PFAS, also known as forever chemicals, persist in the environment and have been linked to a variety of diseases

by Katie Carpenter
December 5, 2024
in Commentary
0

By Katie Carpenter, Everwild Media 

No matter which way you voted this fall, there’s one issue that unites us all. We need to drink water, and it should quench our thirst, not make us sick. 

Here in Florida, years of neglect and regulatory rollbacks have left our drinking water supply vulnerable. Over time, our tap water has been contaminated with lead, pharmaceuticals, nitrates, pesticides and all kinds of bacteria, including the flesh-eating kind.  

Yet PFAS, also known as forever chemicals, may be the hardest contaminants to combat. They persist in the environment for thousands of years, and when ingested, they build up in the human body over time.

These days, forever chemicals are being detected in drinking water all across Florida. They can come from consumer products such as non-stick cookware, fire-retardant clothing, stain-resistant carpeting, grease-resistant food packaging and more. These chemicals were created to be nearly indestructible, so they can easily flow from chemical spills to tap water without losing toxicity.  

PFAS heat map for the state of Florida. (“Crowdsourcing citizens for statewide mapping of per- and polyfluoroalkyl substances (PFAS) in Florida drinking water,” by Thomas D. Sinkway, et al.; Science of The Total Environment, May 2024)
PFAS heat map for the state of Florida. (From the study “Crowdsourcing citizens for statewide mapping of per- and polyfluoroalkyl substances [PFAS] in Florida drinking water,” by Thomas D. Sinkway, et al.; Science of The Total Environment, May 2024)

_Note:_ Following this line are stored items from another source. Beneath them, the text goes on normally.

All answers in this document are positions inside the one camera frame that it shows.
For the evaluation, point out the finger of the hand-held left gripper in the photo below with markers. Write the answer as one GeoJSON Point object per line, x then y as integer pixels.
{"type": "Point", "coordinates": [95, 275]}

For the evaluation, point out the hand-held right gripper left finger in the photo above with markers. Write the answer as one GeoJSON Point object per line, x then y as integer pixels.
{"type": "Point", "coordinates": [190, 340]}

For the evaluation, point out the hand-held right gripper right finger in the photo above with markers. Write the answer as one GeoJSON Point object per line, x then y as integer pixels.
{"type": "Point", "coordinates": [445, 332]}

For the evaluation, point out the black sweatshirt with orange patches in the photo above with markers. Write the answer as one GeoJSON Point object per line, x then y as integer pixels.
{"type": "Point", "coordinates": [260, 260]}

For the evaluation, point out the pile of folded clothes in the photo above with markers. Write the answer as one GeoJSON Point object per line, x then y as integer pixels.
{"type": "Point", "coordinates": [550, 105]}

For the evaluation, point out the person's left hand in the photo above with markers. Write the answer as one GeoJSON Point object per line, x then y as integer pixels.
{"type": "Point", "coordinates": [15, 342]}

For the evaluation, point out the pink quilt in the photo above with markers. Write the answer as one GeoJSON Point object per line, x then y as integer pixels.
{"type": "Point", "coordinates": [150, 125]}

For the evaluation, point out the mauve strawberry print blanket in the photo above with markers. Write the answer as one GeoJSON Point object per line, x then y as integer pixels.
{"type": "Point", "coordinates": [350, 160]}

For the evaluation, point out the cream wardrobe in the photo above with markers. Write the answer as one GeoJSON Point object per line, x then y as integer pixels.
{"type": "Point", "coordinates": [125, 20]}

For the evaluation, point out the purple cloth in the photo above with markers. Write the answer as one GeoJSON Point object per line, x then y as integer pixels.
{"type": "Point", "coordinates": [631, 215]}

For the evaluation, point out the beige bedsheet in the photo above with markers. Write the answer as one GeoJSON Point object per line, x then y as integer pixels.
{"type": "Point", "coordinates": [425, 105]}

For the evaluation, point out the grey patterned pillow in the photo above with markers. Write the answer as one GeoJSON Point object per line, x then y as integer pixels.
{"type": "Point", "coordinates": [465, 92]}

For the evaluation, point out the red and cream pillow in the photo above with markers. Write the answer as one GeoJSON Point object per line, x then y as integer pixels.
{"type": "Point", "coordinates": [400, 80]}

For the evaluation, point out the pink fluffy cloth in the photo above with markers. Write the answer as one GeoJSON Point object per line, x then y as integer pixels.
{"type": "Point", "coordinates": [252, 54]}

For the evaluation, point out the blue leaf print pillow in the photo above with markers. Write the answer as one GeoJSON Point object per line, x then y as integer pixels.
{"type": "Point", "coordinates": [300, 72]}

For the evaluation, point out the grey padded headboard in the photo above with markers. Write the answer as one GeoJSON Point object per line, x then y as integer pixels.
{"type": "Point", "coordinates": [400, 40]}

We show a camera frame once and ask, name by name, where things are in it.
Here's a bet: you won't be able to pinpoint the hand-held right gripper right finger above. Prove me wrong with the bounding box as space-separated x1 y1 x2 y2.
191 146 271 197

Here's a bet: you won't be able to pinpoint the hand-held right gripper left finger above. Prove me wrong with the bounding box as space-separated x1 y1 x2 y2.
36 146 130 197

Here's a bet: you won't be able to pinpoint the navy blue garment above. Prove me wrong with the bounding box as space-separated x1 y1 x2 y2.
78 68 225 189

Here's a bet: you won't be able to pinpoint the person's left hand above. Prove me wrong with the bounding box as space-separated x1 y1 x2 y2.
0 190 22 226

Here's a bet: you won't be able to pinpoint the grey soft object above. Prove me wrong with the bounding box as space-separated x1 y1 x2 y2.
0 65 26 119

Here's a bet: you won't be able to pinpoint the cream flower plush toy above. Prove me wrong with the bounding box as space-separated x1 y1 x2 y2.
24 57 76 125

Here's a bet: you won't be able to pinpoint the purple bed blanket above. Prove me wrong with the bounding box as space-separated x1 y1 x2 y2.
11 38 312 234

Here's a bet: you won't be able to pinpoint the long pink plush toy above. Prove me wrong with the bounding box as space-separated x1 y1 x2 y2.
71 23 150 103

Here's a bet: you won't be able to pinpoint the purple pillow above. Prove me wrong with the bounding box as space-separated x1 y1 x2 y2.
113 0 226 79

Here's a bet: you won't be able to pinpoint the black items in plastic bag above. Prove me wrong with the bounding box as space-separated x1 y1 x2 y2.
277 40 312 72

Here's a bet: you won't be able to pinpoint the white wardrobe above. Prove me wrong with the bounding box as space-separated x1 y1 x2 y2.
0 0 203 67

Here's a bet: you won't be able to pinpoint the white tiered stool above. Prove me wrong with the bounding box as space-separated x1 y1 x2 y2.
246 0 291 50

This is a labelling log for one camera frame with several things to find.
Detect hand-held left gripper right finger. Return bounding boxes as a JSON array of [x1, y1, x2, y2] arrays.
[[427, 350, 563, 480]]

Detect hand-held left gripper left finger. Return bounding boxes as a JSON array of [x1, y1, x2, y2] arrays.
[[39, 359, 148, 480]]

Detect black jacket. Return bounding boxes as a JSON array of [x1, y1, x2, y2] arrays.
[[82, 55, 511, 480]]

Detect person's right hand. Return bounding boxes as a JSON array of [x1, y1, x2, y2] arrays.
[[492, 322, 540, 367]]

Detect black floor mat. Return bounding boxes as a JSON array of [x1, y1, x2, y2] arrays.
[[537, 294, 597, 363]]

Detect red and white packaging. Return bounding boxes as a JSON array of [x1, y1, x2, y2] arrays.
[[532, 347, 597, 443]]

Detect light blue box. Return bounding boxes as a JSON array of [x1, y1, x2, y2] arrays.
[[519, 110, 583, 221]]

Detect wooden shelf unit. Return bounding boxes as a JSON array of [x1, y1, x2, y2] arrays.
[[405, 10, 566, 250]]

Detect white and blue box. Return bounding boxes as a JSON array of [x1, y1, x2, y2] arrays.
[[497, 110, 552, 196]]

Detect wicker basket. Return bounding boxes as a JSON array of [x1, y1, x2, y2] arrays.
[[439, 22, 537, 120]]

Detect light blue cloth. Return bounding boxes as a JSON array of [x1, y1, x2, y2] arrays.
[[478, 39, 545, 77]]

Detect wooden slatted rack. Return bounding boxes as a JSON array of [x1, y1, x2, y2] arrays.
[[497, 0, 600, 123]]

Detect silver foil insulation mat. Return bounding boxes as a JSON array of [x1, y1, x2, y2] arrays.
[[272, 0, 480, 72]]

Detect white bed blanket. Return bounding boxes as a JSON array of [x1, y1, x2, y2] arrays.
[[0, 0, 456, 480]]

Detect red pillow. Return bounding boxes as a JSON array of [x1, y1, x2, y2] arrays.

Not only are they forever chemicals, they seem to be becoming “everywhere chemicals.” A water-quality expert from the Center for Environmental and Human Toxicology at the University of Florida, John Bowden, warned that PFAS “will likely be one of the most significant pollution threats of our time” for a state like ours that relies so heavily on clean water for drinking and recreation and as a vital habitat for wildlife.

A recent case in South Florida caught some attention. Patrick Air Force Base in Brevard County was found to have substantial water contamination where PFAS-containing firefighting foam was used in hangars, fire stations and fire training areas. Then, in 2018, PFAS was found in the water of nearby Cocoa Beach.  

Another South Florida city, Stuart, also detected PFAS in its water, at a level exceeding federal guidelines. Stuart’s city managers got millions of dollars from 3M as part of a class action settlement to pay for future water filtration facilities. They had to close 24 wells, and then pay for their PFAS waste to be shipped by barge to an out-of-state incinerator. Other cities in Florida have detected high levels of PFAS, and are considering joining the class action suit, including Titusville, Pensacola and Lakeland.  

Few of the residents in my town had heard of forever chemicals, but they’d heard of actors Mark Ruffalo and Anne Hathaway. When the movie “Dark Waters” played earlier this year at a local screening, people here were alarmed. They wondered if these chemicals, which they saw kill cows and sicken people up on screen, could be right here where we live.  

In response to our worry, a scientist from UF included us in a statewide water testing study. Out of an abundance of caution, my neighbors and I participated in his citizen-science project called “Crowdsourcing Water Quality in Florida.” We collected samples from our faucets very carefully with our latex gloves, then sent the sample bottles in dry ice by Fed Ex to his lab at the UF campus in Gainesville.  

They gathered samples from homes all over the state, and found high levels of PFAS to our north and south, including in Miami and West Palm Beach. 

The EPA established an MCL (Maximum Contaminant Level) of 4 parts per trillion for six of the forever chemicals. But there are thousands of different forever chemicals, and for some, the rule is enforceable, while for others, it’s just a “minimum reporting level.” At 4 ppt, local water treatment facilities are required to admit that the chemicals are present, but those facilities managers are always not keen to be candid about that, since expensive upgrades would surely be required. 

Katie Carpenter
Katie Carpenter

People may not care much about fluoride, but when you mention that forever chemicals in their water can cause kidney, prostate and testicular cancers, as well as liver disease, high cholesterol and a reduction in the ability of the immune system to fight infections, they usually listen up.  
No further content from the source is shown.